Interpreting your performance with 100 training examples per category:
- accuracy  =   0 -> Your code is broken (probably not the classifier's fault! A classifier would have to be amazing to perform this badly).
- accuracy ~= .07 -> Your performance is chance. Something is broken or you ran the starter code unchanged.
- accuracy ~= .20 -> Rough performance with tiny images and nearest neighbor classifier. Performance goes up a few percentage points with K-NN instead of 1-NN.
- accuracy ~= .20 -> Rough performance with tiny images and linear SVM classifier. The linear classifiers will have a lot of trouble trying to separate the classes and may be unstable (e.g. everything classified to one category)
- accuracy ~= .50 -> Rough performance with bag of SIFT and nearest neighbor classifier. Can reach .60 with K-NN and different distance metrics.
- accuracy ~= .60 -> You've gotten things roughly correct with bag of SIFT and a linear SVM classifier.
- accuracy >= .70 -> You've also tuned your parameters well. E.g. number of clusters, SVM regularization, number of patches sampled when building vocabulary, size and step for dense SIFT features.
- accuracy >= .80 -> You've added in spatial information somehow or you've added additional, complementary image features. This represents state of the art in Lazebnik et al 2006.
- accuracy >= .85 -> You've done extremely well. This is the state of the art in the 2010 SUN database paper from fusing many  features.
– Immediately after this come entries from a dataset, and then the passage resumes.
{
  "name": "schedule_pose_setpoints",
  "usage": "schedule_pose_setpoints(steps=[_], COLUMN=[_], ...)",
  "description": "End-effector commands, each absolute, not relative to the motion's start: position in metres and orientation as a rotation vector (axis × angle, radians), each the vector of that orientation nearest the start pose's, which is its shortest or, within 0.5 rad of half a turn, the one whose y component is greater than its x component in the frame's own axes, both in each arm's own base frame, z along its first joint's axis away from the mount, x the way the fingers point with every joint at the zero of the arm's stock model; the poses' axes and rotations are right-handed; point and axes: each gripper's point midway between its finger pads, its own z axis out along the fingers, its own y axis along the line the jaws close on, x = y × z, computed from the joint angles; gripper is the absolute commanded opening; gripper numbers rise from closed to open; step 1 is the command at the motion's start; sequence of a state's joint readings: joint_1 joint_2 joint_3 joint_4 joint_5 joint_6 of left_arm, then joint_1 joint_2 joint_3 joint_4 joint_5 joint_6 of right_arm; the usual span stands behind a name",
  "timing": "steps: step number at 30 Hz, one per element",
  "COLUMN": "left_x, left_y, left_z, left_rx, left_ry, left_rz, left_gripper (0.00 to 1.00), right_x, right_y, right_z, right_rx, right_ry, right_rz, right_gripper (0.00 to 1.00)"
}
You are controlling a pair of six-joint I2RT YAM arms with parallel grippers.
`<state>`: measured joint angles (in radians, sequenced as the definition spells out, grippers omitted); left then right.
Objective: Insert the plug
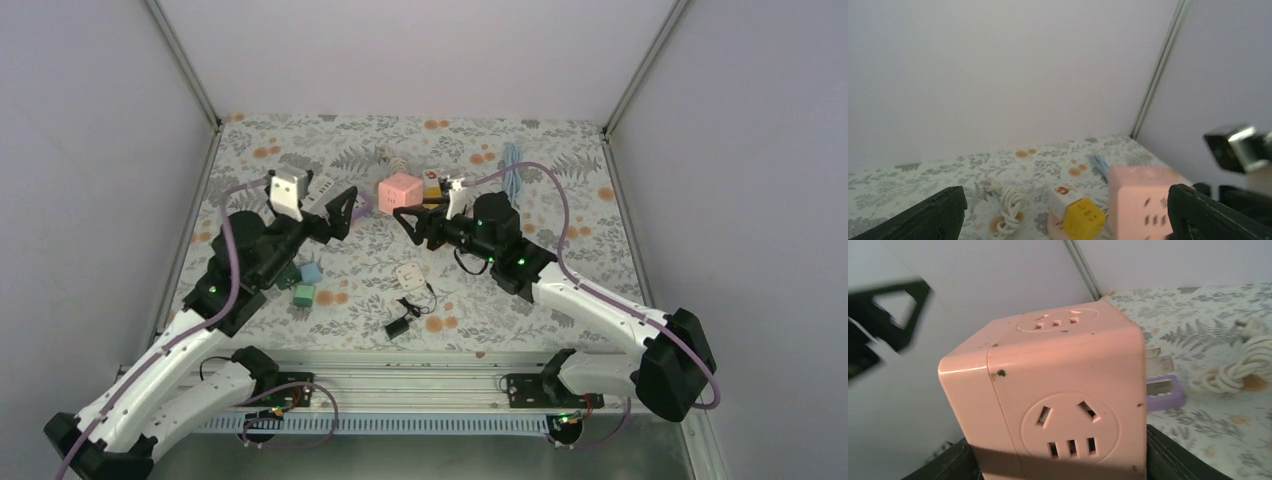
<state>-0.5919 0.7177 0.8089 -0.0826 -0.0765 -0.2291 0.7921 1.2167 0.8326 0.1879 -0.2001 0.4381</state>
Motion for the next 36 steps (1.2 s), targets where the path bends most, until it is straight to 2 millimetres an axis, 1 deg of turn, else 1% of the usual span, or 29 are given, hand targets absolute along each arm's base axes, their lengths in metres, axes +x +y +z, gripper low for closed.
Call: schedule_pose_setpoints(steps=[1,4,7,8,10,13,15,18,22,25,27,29,31,33,36], left_x=[0.279,0.286,0.287,0.284,0.274,0.261,0.26,0.267,0.27,0.283,0.284,0.285,0.295,0.307,0.31], left_y=[-0.171,-0.184,-0.195,-0.198,-0.206,-0.211,-0.217,-0.229,-0.234,-0.245,-0.251,-0.259,-0.263,-0.259,-0.26], left_z=[0.358,0.341,0.339,0.339,0.343,0.348,0.35,0.352,0.364,0.362,0.364,0.367,0.363,0.359,0.355], left_rx=[0.297,0.36,0.404,0.419,0.47,0.501,0.511,0.507,0.448,0.412,0.391,0.377,0.343,0.269,0.239], left_ry=[1.535,1.537,1.475,1.435,1.318,1.173,1.136,1.127,1.053,1.077,1.066,1.06,1.106,1.158,1.183], left_rz=[-0.499,-0.486,-0.489,-0.496,-0.522,-0.54,-0.55,-0.521,-0.468,-0.404,-0.387,-0.411,-0.417,-0.389,-0.408], left_gripper=[1.0,1.0,1.0,1.0,1.0,1.0,1.0,1.0,1.0,1.0,1.0,1.0,1.0,1.0,0.96], right_x=[0.269,0.276,0.279,0.281,0.281,0.282,0.282,0.28,0.282,0.283,0.283,0.284,0.283,0.283,0.283], right_y=[0.323,0.316,0.312,0.311,0.313,0.317,0.319,0.321,0.321,0.321,0.321,0.321,0.321,0.321,0.32], right_z=[0.329,0.339,0.35,0.353,0.358,0.363,0.363,0.366,0.365,0.366,0.366,0.365,0.365,0.366,0.366], right_rx=[-0.288,-0.159,-0.055,-0.024,0.009,0.056,0.099,0.153,0.2,0.217,0.217,0.222,0.222,0.215,0.218], right_ry=[1.753,1.759,1.754,1.755,1.76,1.783,1.796,1.797,1.805,1.801,1.8,1.802,1.802,1.798,1.795], right_rz=[1.349,1.483,1.619,1.659,1.722,1.792,1.838,1.92,1.932,1.94,1.938,1.939,1.943,1.946,1.939], right_gripper=[0.54,0.54,0.52,0.52,0.52,0.53,0.53,0.53,0.52,0.52,0.52,0.52,0.52,0.52,0.52])
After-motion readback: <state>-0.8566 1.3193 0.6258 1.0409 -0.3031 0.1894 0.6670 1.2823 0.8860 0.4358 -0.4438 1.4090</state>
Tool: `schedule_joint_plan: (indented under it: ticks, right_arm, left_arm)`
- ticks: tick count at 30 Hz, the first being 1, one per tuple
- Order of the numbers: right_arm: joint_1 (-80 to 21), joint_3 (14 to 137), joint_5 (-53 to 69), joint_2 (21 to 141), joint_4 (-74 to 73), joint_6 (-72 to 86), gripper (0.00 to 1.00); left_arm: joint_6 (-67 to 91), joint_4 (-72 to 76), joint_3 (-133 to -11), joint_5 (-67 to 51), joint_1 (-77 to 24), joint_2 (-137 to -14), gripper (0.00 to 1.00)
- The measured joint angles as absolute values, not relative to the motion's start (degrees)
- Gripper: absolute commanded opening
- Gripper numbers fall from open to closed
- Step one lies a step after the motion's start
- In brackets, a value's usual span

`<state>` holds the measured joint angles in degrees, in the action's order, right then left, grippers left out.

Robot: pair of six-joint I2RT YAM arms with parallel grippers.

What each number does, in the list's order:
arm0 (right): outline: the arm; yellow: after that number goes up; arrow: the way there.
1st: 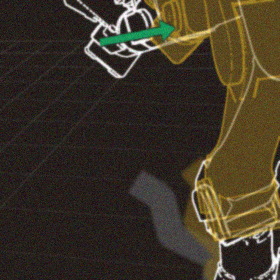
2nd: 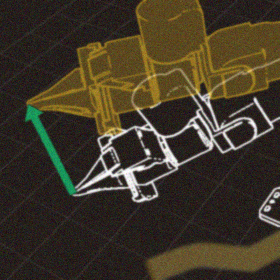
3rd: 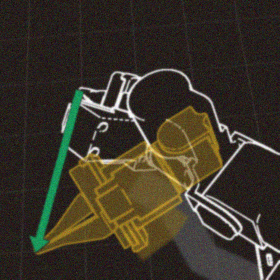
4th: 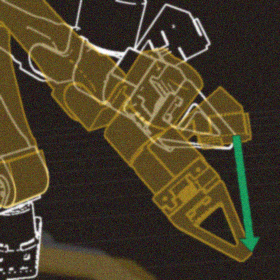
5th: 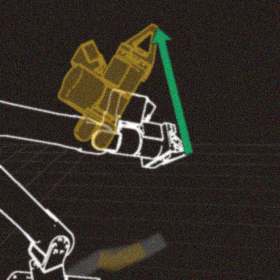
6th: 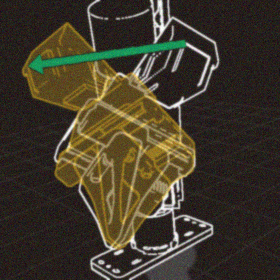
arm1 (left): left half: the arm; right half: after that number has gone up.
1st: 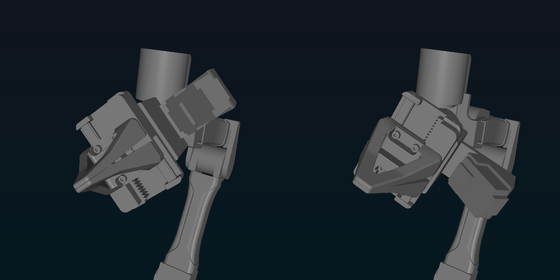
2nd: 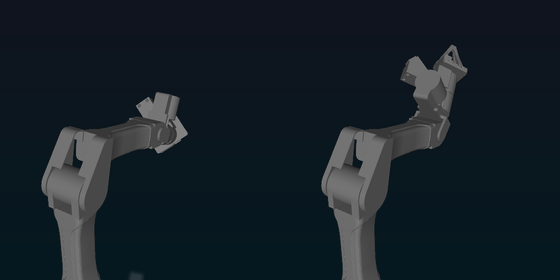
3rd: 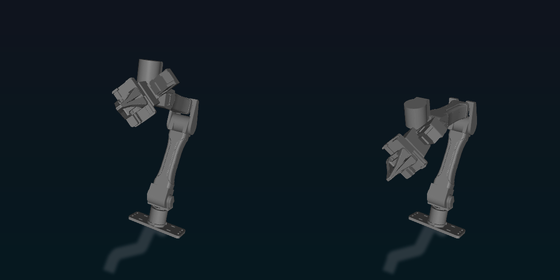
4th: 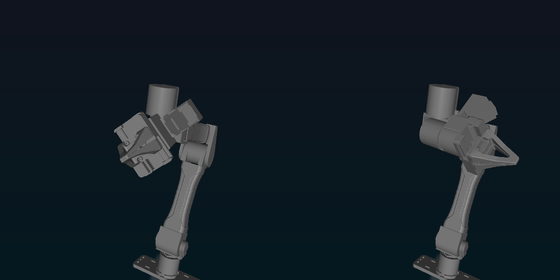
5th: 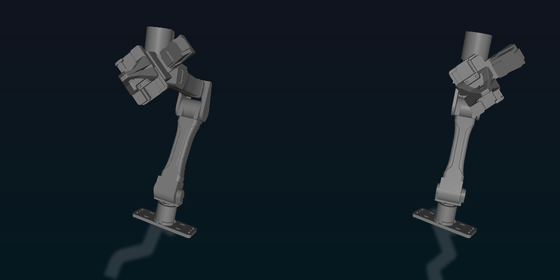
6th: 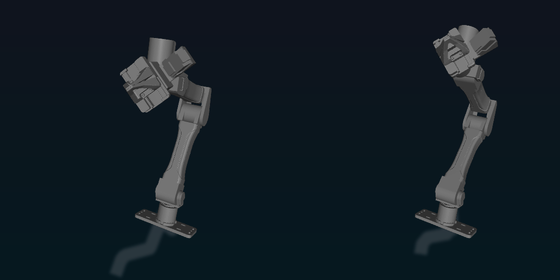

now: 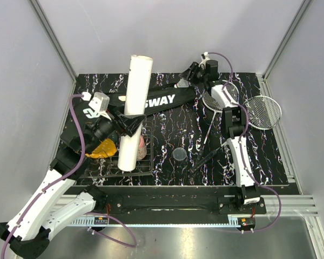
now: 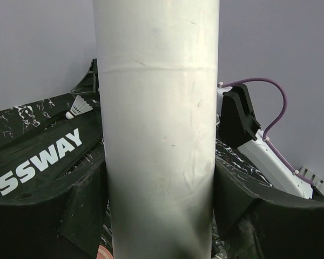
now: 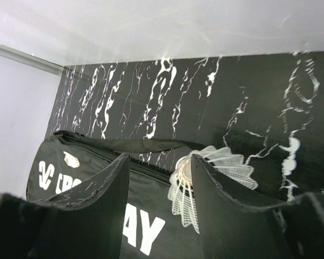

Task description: Pack up the badminton gear

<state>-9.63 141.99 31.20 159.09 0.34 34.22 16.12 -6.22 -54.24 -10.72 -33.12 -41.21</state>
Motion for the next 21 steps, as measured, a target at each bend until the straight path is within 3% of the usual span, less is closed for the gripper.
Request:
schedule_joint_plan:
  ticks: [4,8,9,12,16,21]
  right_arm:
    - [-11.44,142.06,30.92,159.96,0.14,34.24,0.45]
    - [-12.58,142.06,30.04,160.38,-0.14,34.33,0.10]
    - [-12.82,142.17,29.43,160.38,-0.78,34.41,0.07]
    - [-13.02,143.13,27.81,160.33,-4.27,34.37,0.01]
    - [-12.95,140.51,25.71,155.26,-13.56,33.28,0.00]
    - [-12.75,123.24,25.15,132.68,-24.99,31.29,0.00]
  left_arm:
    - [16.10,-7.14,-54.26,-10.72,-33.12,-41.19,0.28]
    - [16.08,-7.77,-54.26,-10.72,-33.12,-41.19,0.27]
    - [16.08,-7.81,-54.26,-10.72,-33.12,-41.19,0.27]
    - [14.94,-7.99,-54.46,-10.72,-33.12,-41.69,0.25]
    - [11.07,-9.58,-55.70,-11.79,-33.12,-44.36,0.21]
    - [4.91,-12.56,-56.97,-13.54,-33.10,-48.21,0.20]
Don't trust this number unless you actually measure many random splits.
- accuracy >= .90 -> You used modern deep features trained on much larger image databases.
- accuracy >= .96 -> You can beat a human at this task. This isn't a realistic number. Some accuracy calculation is broken or your classifier is cheating and seeing the test labels.

In [4]:
show_results(train_image_paths, test_image_paths, train_labels, test_labels, categories, abbr_categories,
             predicted_categories)

<IPython.core.display.Javascript object>

## Section 2: Bag of SIFT features with Nearest Neighbor classifier

### Section 2a: Represent each image with the Bag of SIFT feature

To create a new vocabulary, make sure `vocab_filename` is different than the old vocabulary, or delete the old one.

In [5]:
print('Using the BAG-OF-SIFT representation for images')

vocab_filename = 'vocab.pkl'
if not osp.isfile(vocab_filename):
    # Construct the vocabulary
    print('No existing visual word vocabularyound. Computing one from training images')
    vocab_size = 200  # Larger values will work better (to a point) but be slower to compute
    vocab = sc.build_vocabulary(train_image_paths, vocab_size)
    with open(vocab_filename, 'wb') as f:
        pickle.dump(vocab, f)
        print('{:s} saved'.format(vocab_filename))

train_image_feats = sc.get_bags_of_sifts(train_image_paths, vocab_filename)
test_image_feats = sc.get_bags_of_sifts(test_image_paths, vocab_filename)

Using the BAG-OF-SIFT representation for images


### Section 2b: Classify each test image by training and using the Nearest Neighbor classifier

In [6]:
print('Using NEAREST NEIGHBOR classifier to predict test set categories')
predicted_categories = sc.nearest_neighbor_classify(train_image_feats, train_labels, test_image_feats)

Using NEAREST NEIGHBOR classifier to predict test set categories


### Section 2c: Build a confusion matrix and score the recognition system

In [7]:
show_results(train_image_paths, test_image_paths, train_labels, test_labels, categories, abbr_categories,
             predicted_categories)

<IPython.core.display.Javascript object>

## Section 3: Bag of SIFT features and SVM classifier
We will reuse the bag of SIFT features from Section 2a.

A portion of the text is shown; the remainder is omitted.